CONVICTED drugs boss Gary Hardy has been denied temporary leave from prison to attend his brother Paul’s funeral on Friday.
Paul died last month while still serving his own sentence for high-profile drug offences.
The pair played key roles in an organised operation which flooded Mansfield and Ashfield with illegal drugs.
Both were locked up after a high-profile 2008 trial, which attracted national attention.
Gary, serving a 20-year term for heading the operation, enquired about leave from the high security HMP Full Sutton in Yorkshire to go to Friday’s service.
But Chad understands he has been told he will not be allowed out due to security and safety requirements.
Paul died on 13th January aged 51 while at Nottingham’s Queen’s Medical Centre.
He had been admitted to hospital while still serving his 12-year sentence at HMP Lowdham Grange, near Nottingham.
The opening of an inquest into his death was told he suffered a haemorrhage as a result of a kidney problem. He also had prostate cancer.
Paul’s funeral is scheduled to take place at St Wilfrid’s Church in Kirkby on Friday.
A prison service spokesman declined to discuss Gary Hardy’s case specifically this week but said: “Some prisoners can apply for compassionate release on temporary licence to attend the funeral of a close relative, but it will always be subject to a strict risk assessment where public protection is key.
“Those who aren’t able to attend will be supported by the prison, including the option for a private act of remembrance in the prison chapel.”
HMP Full Sutton is a maximum security prison for men of ‘category A’ and ‘category B’ status who are judged a higher escape risk.
Paul Hardy, then of Willow Avenue in Kirkby, was jailed in September 2008 for conspiracy to supply heroin, amphetamines, cannabis and possessing criminal property.
He was also convicted of collecting hundreds of thousands of pounds of drugs money across Nottinghamshire and Derbyshire.
Gary, then of The Copse, Mansfield, headed up the operation and was convicted of bringing in huge amounts of drugs to the area from 2000 to 2007.

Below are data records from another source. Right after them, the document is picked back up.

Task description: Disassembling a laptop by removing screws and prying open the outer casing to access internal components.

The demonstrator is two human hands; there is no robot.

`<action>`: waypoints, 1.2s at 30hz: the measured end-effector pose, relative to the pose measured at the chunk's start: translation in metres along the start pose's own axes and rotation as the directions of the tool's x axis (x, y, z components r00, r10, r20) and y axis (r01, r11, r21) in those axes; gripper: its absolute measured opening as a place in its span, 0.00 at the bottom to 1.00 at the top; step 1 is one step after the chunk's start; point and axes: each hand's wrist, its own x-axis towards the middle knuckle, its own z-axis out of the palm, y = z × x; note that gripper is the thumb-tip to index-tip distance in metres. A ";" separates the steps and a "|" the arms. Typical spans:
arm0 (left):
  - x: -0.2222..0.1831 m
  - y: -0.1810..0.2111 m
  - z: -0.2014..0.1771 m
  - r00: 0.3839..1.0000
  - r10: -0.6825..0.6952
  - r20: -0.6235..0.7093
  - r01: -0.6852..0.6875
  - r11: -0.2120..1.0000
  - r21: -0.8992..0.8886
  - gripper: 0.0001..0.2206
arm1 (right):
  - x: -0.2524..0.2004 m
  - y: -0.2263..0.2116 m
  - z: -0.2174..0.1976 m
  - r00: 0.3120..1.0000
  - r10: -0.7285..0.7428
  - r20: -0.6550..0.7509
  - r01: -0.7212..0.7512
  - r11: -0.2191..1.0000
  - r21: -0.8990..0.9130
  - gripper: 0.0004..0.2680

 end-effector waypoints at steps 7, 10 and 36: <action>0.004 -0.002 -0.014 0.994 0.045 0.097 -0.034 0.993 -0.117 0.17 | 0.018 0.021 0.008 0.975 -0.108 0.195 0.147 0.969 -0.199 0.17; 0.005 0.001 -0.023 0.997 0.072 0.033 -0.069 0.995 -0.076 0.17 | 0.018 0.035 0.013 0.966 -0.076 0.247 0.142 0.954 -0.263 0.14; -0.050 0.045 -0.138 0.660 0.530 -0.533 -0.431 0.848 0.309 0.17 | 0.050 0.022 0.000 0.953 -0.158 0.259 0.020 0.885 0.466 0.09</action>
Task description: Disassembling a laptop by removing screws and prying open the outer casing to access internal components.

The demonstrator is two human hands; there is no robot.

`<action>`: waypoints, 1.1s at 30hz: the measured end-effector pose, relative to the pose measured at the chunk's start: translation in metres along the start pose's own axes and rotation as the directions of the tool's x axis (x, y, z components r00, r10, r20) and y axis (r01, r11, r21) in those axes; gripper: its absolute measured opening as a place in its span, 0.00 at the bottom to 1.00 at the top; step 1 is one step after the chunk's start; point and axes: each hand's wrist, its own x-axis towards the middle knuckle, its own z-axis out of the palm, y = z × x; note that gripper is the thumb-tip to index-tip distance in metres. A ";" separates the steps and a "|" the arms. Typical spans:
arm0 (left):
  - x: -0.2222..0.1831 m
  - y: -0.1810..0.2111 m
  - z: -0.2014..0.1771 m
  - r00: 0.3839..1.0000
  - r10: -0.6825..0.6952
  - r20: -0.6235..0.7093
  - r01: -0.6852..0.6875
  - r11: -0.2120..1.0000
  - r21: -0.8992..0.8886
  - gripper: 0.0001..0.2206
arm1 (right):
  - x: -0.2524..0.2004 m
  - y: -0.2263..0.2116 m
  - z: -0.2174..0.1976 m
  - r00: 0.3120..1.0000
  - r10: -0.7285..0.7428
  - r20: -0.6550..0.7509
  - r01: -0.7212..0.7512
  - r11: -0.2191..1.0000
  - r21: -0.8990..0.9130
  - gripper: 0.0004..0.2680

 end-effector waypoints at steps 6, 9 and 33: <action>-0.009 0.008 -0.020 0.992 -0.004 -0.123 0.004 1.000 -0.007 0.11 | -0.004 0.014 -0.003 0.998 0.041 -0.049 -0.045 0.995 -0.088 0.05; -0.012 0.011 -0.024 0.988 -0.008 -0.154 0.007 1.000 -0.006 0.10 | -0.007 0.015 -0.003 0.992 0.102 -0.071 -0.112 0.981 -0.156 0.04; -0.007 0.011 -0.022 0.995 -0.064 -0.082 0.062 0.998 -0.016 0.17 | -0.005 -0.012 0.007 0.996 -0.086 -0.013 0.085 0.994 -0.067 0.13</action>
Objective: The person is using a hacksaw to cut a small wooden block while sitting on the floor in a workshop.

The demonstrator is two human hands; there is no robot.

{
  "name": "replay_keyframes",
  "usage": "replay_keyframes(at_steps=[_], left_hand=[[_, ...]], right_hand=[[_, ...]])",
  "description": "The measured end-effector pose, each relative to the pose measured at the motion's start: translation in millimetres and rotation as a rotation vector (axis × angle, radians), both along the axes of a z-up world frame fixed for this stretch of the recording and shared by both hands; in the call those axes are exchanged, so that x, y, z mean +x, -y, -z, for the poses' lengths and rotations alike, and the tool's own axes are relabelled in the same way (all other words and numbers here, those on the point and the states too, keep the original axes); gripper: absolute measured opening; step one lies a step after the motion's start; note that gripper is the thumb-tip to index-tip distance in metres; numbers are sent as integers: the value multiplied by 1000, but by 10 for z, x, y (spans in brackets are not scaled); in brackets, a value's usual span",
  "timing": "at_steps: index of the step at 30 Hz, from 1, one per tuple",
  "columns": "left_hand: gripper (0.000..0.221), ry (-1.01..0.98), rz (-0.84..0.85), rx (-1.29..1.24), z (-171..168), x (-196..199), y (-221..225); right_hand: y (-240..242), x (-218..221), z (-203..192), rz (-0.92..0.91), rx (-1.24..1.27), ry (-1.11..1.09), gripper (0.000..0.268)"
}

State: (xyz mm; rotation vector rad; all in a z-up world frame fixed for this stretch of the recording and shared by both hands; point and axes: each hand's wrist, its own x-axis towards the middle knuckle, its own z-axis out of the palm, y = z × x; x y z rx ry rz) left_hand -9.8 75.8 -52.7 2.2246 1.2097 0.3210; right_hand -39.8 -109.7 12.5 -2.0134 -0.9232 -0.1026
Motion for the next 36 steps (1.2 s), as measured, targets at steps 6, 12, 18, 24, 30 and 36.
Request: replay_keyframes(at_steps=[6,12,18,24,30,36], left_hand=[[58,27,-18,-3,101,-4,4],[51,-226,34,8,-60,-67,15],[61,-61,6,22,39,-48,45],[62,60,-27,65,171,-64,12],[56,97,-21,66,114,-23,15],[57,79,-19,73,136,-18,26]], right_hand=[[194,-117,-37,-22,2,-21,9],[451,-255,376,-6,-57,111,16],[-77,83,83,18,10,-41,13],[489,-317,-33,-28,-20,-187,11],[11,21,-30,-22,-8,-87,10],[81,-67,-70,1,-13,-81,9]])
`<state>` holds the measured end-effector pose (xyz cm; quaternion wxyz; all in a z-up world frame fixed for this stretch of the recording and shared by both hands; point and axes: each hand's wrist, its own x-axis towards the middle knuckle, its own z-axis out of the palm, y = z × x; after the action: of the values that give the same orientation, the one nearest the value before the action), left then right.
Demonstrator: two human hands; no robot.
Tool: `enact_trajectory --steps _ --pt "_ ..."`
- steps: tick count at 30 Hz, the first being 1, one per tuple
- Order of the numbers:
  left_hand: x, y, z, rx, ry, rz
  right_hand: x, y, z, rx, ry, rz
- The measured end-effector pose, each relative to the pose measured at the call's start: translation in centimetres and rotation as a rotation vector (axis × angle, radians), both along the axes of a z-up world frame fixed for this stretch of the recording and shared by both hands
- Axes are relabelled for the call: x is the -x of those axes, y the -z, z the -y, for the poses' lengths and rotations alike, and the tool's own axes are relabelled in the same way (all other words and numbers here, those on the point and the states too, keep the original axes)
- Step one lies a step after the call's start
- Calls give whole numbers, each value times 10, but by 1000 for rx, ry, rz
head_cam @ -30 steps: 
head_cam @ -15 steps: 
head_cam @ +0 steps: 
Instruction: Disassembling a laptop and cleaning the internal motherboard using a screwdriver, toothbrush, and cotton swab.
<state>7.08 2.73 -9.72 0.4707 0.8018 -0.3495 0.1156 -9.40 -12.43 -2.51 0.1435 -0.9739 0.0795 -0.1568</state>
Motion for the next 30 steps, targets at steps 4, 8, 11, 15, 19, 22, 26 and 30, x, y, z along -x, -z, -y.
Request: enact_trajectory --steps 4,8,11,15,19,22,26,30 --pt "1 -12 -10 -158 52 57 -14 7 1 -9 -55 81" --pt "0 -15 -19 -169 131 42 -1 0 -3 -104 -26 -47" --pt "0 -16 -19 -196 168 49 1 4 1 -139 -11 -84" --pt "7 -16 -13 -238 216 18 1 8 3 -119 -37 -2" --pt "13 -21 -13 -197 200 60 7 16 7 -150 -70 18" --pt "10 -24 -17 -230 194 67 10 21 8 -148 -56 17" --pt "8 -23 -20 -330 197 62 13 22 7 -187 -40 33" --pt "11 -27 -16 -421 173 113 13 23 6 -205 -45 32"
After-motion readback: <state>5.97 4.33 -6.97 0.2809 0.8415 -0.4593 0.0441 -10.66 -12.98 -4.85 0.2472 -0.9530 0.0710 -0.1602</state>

He was convicted of conspiracy to supply heroin and amphetamines, money laundering and possession of criminal property.
The brother’s mother June, then 66, and formerly of Pearl Avenue in Kirkby, also served three years after being convicted of storing drug money, amphetamines and cannabis.
Paul’s former partner Zoe Chapman, then 29 and also of Willow Avenue, received 42 months for supplying amphetamine to a dealer.
The inquest into Paul’s death and an investigation by the Prisons and Probation Ombudsman are being held as part of standard procedures following a death in custody.